Pipcook — Providing the Frontend with a Complete Intelligent Algorithm Framework

By Queyue

With the development of deep learning, all areas of our lives are undergoing intelligent transformations. As the team positioned closest to users, the frontend also wants to use AI capabilities to improve our efficiency, reduce labor costs, and provide users with a better experience. Intelligent transformation is seen as an important area of growth for the future of frontend development. However, frontend engineers have the following doubts:

Since frontend businesses are mature and provide a good user experience, why do we need machine learning?
Since machine learning requires massive volumes of data and manual labeling, why don’t we use traditional rules (if…else)?
Do we have to master advanced mathematical knowledge to apply machine learning?
Do we have to find the time to learn new languages, such as Python?

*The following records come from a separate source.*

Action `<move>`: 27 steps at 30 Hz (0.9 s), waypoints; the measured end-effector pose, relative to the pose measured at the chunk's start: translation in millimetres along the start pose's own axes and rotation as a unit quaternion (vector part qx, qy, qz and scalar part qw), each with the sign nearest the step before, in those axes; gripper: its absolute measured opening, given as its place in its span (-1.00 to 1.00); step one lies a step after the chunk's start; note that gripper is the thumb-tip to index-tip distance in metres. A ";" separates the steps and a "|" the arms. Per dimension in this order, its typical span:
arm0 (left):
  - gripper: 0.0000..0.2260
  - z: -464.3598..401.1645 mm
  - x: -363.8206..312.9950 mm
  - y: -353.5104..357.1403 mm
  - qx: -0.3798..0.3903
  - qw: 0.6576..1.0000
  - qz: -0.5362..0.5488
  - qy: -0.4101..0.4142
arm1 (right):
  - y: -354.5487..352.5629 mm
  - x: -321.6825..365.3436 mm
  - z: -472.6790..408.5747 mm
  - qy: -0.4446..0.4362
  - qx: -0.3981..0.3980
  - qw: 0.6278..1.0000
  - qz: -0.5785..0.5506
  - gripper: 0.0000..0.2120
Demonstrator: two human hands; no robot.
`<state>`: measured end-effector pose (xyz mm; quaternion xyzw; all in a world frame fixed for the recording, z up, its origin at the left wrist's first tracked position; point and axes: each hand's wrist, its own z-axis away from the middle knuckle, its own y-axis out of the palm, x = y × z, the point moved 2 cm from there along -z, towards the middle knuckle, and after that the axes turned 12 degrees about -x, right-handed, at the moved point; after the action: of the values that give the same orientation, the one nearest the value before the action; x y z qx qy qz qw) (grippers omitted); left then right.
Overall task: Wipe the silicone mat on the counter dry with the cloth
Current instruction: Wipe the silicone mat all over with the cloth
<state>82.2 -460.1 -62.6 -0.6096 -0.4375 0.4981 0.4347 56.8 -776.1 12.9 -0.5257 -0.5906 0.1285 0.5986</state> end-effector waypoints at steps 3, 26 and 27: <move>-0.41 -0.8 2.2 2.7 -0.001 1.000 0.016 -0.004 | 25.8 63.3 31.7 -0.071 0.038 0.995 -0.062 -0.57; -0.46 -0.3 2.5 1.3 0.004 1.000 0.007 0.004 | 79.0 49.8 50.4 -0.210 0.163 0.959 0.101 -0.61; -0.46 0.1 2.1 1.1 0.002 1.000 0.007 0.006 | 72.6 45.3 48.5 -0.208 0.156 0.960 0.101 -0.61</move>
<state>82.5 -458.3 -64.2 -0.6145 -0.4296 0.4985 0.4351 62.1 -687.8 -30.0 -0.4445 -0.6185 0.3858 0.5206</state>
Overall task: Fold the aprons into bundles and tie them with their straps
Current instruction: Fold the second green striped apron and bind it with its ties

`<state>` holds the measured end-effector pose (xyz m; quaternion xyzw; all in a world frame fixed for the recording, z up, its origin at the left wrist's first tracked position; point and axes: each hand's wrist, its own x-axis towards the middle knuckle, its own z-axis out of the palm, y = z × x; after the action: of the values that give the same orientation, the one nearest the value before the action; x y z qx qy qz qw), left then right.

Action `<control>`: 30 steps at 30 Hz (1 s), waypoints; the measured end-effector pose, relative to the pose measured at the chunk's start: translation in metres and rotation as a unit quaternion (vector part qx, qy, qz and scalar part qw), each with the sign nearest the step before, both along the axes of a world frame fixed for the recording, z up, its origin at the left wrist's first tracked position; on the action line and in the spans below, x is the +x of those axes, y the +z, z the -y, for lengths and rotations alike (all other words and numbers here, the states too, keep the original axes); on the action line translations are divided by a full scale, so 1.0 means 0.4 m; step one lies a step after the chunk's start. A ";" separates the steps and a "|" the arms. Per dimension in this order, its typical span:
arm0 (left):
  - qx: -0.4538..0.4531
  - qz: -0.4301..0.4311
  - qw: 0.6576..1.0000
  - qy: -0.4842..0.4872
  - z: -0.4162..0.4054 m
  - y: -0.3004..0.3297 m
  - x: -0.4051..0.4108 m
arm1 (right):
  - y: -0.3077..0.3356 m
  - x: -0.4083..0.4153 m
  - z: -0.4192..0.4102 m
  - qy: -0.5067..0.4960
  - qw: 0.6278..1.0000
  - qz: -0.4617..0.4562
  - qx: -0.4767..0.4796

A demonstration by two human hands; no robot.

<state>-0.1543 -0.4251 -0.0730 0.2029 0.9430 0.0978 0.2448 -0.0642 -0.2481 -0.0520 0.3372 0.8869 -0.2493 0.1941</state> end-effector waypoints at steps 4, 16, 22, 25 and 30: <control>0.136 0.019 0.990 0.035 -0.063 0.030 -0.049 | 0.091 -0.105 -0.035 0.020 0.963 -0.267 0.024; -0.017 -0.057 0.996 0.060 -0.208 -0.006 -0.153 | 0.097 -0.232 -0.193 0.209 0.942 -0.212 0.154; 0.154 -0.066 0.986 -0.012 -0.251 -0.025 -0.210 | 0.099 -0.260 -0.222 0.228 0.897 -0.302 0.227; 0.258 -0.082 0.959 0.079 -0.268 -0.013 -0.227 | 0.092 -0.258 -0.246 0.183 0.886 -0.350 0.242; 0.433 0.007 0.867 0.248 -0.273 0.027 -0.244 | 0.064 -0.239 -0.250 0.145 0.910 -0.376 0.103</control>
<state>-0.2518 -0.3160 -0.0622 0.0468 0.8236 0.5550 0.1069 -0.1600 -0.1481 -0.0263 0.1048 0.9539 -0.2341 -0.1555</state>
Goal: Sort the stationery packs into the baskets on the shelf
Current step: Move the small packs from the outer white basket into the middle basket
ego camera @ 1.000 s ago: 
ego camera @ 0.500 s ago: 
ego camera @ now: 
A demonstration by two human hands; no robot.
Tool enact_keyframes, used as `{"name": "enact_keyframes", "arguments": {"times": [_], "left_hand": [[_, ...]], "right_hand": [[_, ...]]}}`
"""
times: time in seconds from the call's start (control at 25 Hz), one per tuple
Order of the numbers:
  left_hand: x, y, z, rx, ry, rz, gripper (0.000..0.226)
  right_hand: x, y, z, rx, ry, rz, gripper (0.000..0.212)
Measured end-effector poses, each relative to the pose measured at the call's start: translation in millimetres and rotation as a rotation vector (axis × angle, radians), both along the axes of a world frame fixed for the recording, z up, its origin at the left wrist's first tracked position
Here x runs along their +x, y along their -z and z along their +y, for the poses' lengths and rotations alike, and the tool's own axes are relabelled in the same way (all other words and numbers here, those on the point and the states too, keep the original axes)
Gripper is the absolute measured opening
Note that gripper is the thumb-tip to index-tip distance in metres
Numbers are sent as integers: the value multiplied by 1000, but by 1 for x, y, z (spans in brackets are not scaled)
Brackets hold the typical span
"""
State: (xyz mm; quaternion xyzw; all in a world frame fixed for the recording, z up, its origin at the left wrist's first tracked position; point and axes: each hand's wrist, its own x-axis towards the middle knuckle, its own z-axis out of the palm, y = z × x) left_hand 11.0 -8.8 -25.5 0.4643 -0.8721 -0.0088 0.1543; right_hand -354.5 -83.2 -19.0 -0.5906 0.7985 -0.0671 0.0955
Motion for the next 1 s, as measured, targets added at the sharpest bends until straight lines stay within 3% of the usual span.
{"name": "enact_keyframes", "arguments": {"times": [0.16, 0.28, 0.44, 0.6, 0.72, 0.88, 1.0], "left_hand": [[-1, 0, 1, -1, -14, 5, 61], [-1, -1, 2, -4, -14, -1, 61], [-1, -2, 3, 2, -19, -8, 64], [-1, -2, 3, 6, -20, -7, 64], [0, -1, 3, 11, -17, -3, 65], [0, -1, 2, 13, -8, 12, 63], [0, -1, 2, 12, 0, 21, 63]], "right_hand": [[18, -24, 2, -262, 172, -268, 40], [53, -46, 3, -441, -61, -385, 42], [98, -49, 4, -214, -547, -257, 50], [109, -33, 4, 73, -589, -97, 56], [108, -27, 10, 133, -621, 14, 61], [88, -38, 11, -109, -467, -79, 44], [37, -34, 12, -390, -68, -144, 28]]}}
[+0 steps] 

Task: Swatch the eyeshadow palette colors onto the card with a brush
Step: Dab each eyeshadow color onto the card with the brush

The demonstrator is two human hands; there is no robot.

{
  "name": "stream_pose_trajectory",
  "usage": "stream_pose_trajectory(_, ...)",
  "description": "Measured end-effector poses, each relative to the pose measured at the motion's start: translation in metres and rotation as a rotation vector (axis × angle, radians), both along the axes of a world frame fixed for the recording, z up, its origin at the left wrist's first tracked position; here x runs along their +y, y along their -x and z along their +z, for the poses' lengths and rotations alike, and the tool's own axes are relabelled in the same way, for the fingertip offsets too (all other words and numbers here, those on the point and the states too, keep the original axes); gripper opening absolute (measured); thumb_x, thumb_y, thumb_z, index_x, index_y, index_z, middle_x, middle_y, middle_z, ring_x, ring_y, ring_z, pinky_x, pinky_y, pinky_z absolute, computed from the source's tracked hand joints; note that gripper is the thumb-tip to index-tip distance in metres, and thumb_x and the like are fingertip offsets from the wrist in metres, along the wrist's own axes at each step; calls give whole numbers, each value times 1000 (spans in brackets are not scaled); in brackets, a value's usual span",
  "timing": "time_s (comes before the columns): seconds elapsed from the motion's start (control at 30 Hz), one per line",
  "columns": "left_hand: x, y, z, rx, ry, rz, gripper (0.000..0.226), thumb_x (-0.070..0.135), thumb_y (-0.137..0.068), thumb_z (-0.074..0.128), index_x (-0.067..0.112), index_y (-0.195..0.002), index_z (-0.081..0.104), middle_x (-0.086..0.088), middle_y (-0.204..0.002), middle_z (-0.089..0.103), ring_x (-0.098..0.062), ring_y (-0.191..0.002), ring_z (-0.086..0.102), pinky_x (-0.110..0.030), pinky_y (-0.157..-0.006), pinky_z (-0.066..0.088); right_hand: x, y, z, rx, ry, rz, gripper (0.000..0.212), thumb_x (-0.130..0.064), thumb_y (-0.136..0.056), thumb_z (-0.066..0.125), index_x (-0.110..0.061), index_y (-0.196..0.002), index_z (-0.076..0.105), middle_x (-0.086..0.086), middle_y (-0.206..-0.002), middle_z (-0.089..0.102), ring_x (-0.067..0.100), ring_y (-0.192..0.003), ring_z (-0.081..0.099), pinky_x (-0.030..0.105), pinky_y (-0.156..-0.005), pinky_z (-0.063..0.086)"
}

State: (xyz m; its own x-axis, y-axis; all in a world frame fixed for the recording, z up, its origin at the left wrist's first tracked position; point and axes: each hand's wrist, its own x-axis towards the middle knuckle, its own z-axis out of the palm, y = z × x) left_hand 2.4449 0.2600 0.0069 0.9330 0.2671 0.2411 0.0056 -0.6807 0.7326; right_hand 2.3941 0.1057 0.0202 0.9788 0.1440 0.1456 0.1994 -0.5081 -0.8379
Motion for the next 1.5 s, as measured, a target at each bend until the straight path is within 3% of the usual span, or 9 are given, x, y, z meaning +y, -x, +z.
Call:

To resolve these doubts, we need a solution that enables AI to improve the frontend efficiency and minimize the costs and difficulty of using machine learning. Therefore, we came up with the idea of developing a JavaScript (JS) framework that is friendly to frontend engineers. It would allow them to quickly collect and process data and conduct machine learning experiments without having to master advanced mathematical and deep learning knowledge. This framework must also be flexible, scalable, and possess industrial-level availability. To achieve these goals, we launched Pipcook, a frontend algorithm framework based on tfjs-node.

Through communication with frontend engineers and research, we discovered the main reasons that prevent frontend teams from entering the AI field:

Language Barriers: In the traditional machine learning and deep learning fields, Python, R, and C ++ are the most common languages.JS, the language of frontend engineers, is rarely involved and is not suitable for intensive computing.
Algorithm Barriers: Mathematical and algorithm knowledge is a huge challenge for frontend personnel.
Scenario Barriers: Frontend scenarios rarely use intelligent technologies because frontend engineers cannot clearly define issues related to intelligent technologies and do not consider intelligent technologies when solving problems.
Data Barriers: It is difficult for the frontend to acquire high-quality data, which is also a common problem in the intelligent field. In addition, the data formats and specifications are not friendly to the frontend. In the following sections, we will discuss how to solve each of the preceding problems in detail.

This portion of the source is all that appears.